▸ How to complete this task
Below are some records. Copy every line in them that holds "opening".

::::::

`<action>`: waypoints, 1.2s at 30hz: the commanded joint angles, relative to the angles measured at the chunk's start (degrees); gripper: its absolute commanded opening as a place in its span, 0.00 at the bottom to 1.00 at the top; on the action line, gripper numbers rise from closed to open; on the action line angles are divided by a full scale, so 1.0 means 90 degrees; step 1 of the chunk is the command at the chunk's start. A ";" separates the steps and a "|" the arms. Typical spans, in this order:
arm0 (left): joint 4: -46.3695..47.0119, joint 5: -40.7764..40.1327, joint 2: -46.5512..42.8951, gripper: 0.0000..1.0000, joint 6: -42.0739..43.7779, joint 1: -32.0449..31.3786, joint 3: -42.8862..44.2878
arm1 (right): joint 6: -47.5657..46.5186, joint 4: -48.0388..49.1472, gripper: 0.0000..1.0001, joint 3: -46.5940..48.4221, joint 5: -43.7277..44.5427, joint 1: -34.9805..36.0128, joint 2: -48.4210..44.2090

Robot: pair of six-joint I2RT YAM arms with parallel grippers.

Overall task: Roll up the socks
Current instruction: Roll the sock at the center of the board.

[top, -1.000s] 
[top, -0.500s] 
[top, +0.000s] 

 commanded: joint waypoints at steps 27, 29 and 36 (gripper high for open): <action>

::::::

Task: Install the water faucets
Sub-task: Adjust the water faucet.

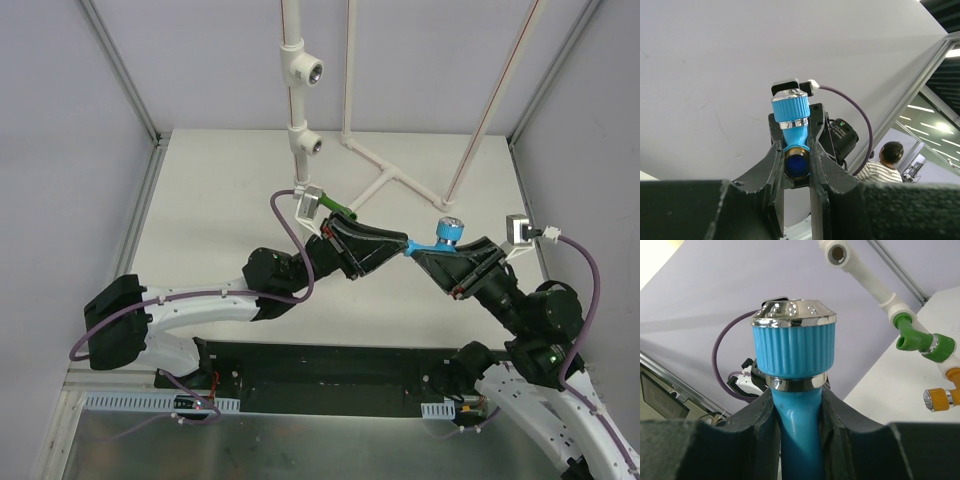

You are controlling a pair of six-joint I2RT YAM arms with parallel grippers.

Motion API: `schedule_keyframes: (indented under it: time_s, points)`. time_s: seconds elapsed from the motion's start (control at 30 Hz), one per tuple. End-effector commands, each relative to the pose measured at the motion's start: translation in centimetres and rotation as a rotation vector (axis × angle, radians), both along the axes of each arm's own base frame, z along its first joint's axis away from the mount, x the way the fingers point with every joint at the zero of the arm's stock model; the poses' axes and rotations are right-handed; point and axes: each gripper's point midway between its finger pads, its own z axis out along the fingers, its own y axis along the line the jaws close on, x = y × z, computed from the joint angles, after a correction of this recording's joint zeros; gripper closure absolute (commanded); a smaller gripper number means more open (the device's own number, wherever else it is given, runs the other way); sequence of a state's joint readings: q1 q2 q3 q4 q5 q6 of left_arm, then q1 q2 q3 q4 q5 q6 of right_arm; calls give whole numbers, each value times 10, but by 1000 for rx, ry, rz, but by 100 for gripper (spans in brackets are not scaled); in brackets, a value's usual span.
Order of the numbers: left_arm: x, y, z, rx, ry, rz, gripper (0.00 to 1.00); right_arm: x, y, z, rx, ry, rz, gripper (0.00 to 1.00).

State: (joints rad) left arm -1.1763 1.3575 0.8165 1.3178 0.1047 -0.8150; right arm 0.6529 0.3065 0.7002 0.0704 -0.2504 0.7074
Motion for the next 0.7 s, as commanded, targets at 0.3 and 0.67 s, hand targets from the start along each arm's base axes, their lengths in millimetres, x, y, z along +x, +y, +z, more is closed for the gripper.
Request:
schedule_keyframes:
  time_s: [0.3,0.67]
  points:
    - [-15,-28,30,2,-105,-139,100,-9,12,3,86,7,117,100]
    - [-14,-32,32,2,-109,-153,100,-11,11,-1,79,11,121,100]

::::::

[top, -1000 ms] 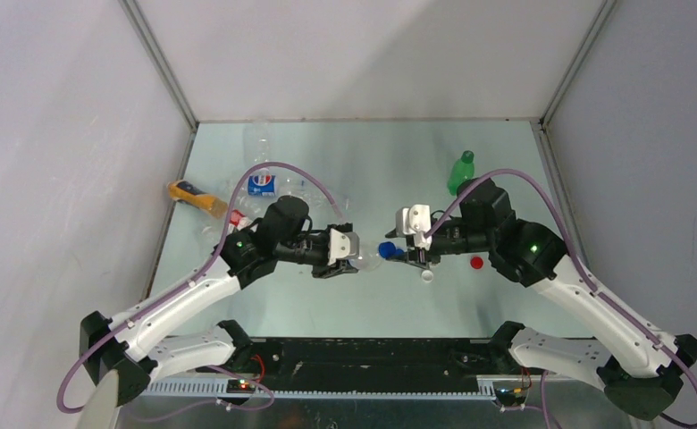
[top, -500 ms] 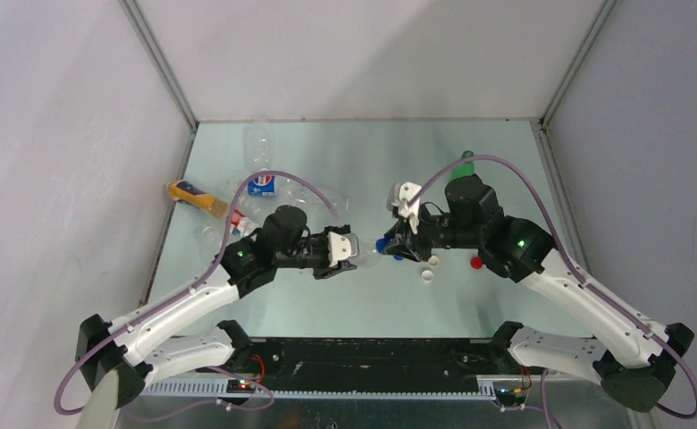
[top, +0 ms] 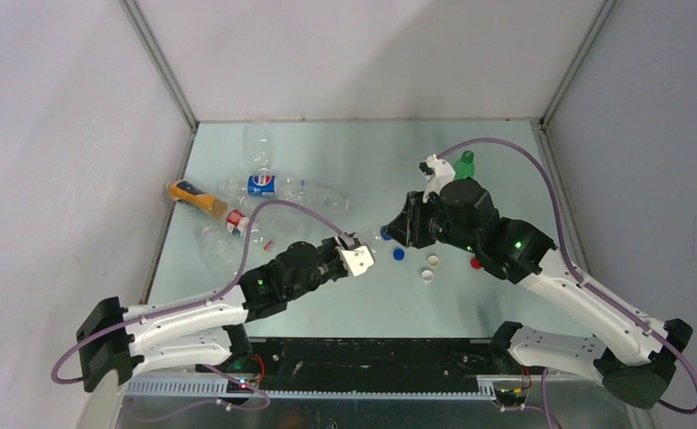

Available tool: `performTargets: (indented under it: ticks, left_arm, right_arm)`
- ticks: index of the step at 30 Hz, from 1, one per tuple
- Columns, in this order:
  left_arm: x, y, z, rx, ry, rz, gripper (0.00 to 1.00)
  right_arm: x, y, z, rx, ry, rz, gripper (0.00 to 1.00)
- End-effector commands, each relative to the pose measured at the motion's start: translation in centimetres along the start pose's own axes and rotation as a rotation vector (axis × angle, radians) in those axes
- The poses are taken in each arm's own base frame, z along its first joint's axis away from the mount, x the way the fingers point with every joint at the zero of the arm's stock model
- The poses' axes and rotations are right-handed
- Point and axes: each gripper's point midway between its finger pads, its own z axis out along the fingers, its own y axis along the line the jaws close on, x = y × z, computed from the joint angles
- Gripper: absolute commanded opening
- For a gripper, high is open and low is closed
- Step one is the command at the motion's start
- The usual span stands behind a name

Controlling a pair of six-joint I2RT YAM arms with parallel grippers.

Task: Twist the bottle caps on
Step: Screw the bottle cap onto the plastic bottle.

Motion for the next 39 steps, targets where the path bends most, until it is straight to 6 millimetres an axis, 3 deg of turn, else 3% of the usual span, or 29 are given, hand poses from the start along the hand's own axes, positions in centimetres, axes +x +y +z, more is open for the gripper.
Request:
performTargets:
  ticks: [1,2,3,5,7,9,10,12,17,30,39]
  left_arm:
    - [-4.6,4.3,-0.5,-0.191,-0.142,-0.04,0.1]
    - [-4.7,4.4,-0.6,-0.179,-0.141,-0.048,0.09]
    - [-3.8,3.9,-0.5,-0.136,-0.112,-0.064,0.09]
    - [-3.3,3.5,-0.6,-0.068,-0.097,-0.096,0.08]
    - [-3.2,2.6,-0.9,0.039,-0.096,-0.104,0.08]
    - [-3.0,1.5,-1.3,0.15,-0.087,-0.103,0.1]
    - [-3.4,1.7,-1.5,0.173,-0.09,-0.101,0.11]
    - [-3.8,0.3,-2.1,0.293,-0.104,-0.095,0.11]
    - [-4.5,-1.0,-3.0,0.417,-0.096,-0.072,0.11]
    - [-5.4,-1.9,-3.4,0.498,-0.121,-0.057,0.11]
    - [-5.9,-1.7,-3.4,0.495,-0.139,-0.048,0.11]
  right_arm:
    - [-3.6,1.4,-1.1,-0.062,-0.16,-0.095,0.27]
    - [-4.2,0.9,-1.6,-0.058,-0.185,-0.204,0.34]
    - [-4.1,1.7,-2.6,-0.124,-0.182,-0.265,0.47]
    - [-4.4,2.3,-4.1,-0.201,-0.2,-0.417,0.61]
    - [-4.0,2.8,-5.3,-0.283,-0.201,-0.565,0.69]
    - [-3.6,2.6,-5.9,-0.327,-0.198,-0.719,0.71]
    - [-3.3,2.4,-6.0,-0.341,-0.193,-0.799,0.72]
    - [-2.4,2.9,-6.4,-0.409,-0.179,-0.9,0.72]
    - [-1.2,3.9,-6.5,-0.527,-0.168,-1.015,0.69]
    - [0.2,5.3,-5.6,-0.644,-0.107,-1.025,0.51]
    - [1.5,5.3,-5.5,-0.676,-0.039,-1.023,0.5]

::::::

▸ Exercise result
`<action>`: waypoints, 1.2s at 30hz: the commanded joint angles, relative to the angles measured at the chunk's start (degrees); gripper: its absolute commanded opening as a place in its span, 0.00 at the bottom to 1.00 at the top; on the action line, gripper numbers rise from closed to open; on the action line angles are divided by a full scale, so 1.0 means 90 degrees; step 1 of the chunk is the command at the chunk's start. A ";" separates the steps and a "|" the arms. Typical spans, in this order:
- Gripper: absolute commanded opening

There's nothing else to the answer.